With over 1800 tagged questions for greatest-n-per-group
and some excellent answers, I thought I'd find a solution to this one - but I've either missed the solution or I need a new approach.
I have a table photo_types
to store votes by user
who are voting (up or down) on what particular photo_type
they think a given photo is. Photo types are 1-10
and each vote will be 1
or -1
.
+----+-----+-----------+------------+------+
| id | user | photo_id | photo_type | vote |
+----+------+----------+------------+------+
| 1 | jane | photo1 | 1 | 1 |
| 2 | jane | photo2 | 2 | 1 |
| 3 | jane | photo3 | 4 | -1 |
| 4 | ben | photo1 | 1 | 1 |
| 5 | ben | photo2 | 3 | -1 |
| 6 | ben | photo2 | 2 | 1 |
| 7 | mary | photo1 | 1 | -1 |
| 8 | mary | photo3 | 10 | 1 |
| 9 | mary | photo2 | 1 | 1 |
| 10 | mary | photo1 | 2 | -1 |
+----+------+----------+------------+------+
I need to left join this table back to a photos
table (that has all the other details of a given photo) - but only include the top 2 voted types for each photo.
The photos
table to which I need to LEFT JOIN
the photo_types
table looks like:
+----+----------+------------+----------------+---------------+------------+
| id | photo_id | photo_name | photographer | location | date |
+----+----------+------------+----------------+---------------+------------+
| 1 | photo1 | the bridge | Bill Murray | Brooklyn, NY | 2012-10-11 |
| 2 | photo2 | the cat | Jacques Chirac | Paris, France | 2013-01-03 |
| 3 | photo3 | a car | the Grinch | London, UK | 2016-09-01 |
+----+----------+------------+----------------+---------------+------------+
I'm obviously joining the two tables via photo_id
.
To get the top voted types for each photo I have tried a sub-query like this:
SELECT photo_id, photo_type, sum(vote) AS votes
FROM photo_types
GROUP BY photo_type, photo_id
HAVING votes>0
ORDER BY votes DESC
which groups the sum of the votes by photo_type
as well as photo_id
.
This works fine but includes all types with sum(vote) > 0
- not just the top 2 voted types.
SQL Fiddle here
When included in the join it looks like:
SELECT *
FROM photos
LEFT JOIN
(SELECT photo_id, photo_type, sum(vote) AS votes
FROM photo_types
GROUP BY photo_type, photo_id
HAVING votes>0
ORDER BY votes DESC) AS pt
ON photos.photo_id = pt.photo_id
WHERE photos.date > '2010-01-01';
I had hoped to use Bill Karwin's solution but I'm having trouble joining the table to itself based on the grouped values (which is a SUM
in my case). The sub-query I tried looked like :
SELECT pt1.*, SUM(pt1.vote) AS votes1, SUM(pt2.vote) AS votes2
FROM photo_types AS pt1
LEFT OUTER JOIN photo_types AS pt2
ON pt1.photo_id = pt2.photo_id
AND (votes1 < votes2
OR (votes1 = votes2 AND pt1.id < pt2.id))
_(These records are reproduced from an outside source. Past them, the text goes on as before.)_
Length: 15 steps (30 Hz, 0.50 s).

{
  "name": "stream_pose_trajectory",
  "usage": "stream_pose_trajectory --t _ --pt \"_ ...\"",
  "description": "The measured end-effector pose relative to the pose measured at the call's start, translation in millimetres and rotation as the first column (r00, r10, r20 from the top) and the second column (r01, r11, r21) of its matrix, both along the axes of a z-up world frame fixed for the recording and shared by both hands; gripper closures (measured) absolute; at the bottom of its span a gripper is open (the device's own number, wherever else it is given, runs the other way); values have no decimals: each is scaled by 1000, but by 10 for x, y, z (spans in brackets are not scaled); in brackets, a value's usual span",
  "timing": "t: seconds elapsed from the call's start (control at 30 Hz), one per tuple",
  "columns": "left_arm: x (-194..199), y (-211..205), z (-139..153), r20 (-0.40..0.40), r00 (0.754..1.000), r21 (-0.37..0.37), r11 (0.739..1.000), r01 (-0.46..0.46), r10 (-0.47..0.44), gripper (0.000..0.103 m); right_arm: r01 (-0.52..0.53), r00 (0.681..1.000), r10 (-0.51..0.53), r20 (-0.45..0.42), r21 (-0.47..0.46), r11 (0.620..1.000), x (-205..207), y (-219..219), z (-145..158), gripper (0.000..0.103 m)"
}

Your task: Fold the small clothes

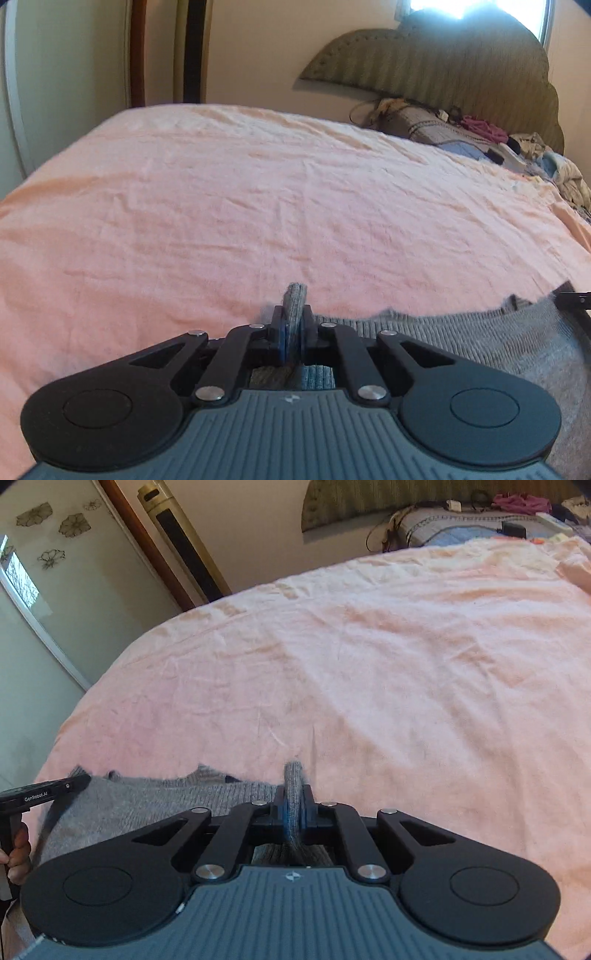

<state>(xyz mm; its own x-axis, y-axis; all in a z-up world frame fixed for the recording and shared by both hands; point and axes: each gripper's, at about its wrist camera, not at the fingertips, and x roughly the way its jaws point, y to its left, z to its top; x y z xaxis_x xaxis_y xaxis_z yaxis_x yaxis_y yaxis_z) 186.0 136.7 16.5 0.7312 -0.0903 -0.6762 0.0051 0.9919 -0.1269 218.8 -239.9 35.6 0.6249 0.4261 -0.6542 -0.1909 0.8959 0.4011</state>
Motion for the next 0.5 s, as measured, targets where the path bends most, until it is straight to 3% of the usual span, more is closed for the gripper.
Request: stream_pose_trajectory --t 0.07,0.1,0.17,0.23,0.3,0.37,0.4,0.47,0.5 --pt "-14 54 67 34 999 5 1000 -30 30 97 55 998 -56 31 56 997 5 -122 51 92" --pt "19 74 50 14 999 4 999 -42 41 97 70 997 -71 16 63 996 43 -161 7 92" --pt "42 64 -70 -26 998 42 998 -51 52 97 68 997 -67 -43 28 997 89 -115 -162 92" --pt "-63 6 -97 3 999 93 995 -38 38 94 87 996 -86 -36 24 996 33 -69 -238 91" --pt "-181 -19 15 2 999 98 994 -53 53 92 111 993 -108 -50 54 992 -19 -79 -174 74" --pt "-353 -35 165 55 996 101 992 -76 71 90 144 989 -146 24 58 988 -168 -102 8 34" --pt "-482 -68 261 101 992 88 992 -89 80 83 168 981 -172 86 58 984 -275 -96 124 31" --pt "-609 -229 347 162 986 56 997 -51 41 48 139 979 -151 135 96 986 -382 19 239 30" --pt "-642 -370 353 179 984 60 998 -26 14 17 106 984 -116 135 86 991 -389 154 258 28"
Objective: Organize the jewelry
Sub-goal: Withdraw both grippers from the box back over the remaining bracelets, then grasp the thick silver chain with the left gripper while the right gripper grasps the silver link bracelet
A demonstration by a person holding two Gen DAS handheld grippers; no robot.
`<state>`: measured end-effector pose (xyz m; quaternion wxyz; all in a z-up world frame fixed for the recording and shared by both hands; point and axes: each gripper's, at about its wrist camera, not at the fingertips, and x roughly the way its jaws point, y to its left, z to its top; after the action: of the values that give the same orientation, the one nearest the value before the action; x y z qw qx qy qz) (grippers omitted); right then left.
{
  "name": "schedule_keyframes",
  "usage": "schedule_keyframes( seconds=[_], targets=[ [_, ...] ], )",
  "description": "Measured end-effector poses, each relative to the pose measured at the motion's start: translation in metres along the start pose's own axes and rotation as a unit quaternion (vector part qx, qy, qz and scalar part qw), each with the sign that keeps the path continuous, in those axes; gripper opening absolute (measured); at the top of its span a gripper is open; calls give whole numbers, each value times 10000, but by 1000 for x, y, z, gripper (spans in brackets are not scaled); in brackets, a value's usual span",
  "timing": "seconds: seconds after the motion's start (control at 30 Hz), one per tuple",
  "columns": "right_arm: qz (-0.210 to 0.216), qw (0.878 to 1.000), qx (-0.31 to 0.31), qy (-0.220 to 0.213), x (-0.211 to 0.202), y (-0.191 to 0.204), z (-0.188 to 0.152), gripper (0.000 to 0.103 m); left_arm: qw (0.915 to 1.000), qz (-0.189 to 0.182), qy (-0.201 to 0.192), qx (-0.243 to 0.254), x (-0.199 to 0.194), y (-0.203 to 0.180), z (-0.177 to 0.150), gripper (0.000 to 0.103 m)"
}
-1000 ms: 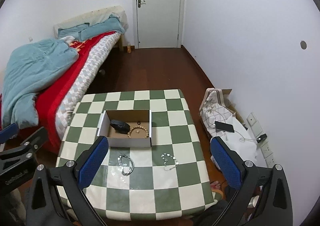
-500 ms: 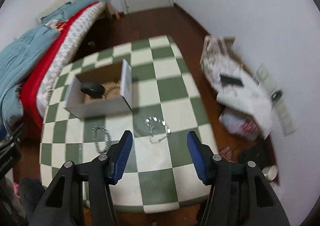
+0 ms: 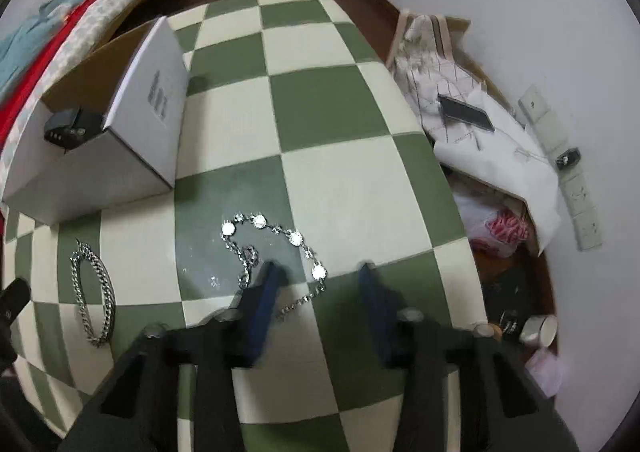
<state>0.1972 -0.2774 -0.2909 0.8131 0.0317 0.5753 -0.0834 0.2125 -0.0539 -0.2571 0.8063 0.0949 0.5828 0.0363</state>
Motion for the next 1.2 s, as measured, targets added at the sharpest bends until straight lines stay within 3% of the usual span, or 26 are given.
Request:
schedule_keyframes(
  seconds=[0.03,0.2,0.23,0.37,0.43,0.5,0.83,1.2],
  targets=[
    [-56,10000,-44,8,0,2,-1,6,9999,-74,80,34,4,-4,1,102],
    [20,9996,256,94,0,-18,-4,5,9986,-294,319,295,22,-26,2,100],
    [35,9994,320,110,0,-23,-5,5,9984,-320,303,343,23,-30,2,91],
    [246,9976,648,50,-7,-43,-9,5,9973,-623,120,359,21,-35,-2,71],
    [340,9967,741,-36,-15,-48,-9,5,9954,-893,69,333,17,-34,-2,27],
    [438,9958,794,-116,-24,-50,-8,5,9944,-952,72,459,15,-40,-2,6],
    [721,9934,701,-560,-78,-39,0,5,9932,-1154,-29,143,-6,-15,-8,5],
    [1159,9867,652,-932,-129,-29,8,5,9869,-1410,-786,-45,-82,21,7,5]
  ],
)
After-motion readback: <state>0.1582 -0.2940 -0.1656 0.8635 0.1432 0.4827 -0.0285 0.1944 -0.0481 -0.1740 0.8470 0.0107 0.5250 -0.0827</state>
WHERE pt2.photo_id IS NULL
...which doesn't work because it's an attempt to join two tables on a calculated value (unlike Bill's solution).
SQL Fiddle here
Question
Is there a way to get the greatest-n-per-group
when the grouping is based on a calculated values such as SUM(xxx)
?
Solutions which partially cover this are here and here but don't include aggregates in the grouped values.
The other obvious way to do it is to simply re-calculate the highest voted values each time a vote is placed and store this directly in the photos
table - as discussed here - but unless it's impossible - I'd prefer to calculate within the SELECT
for various reasons.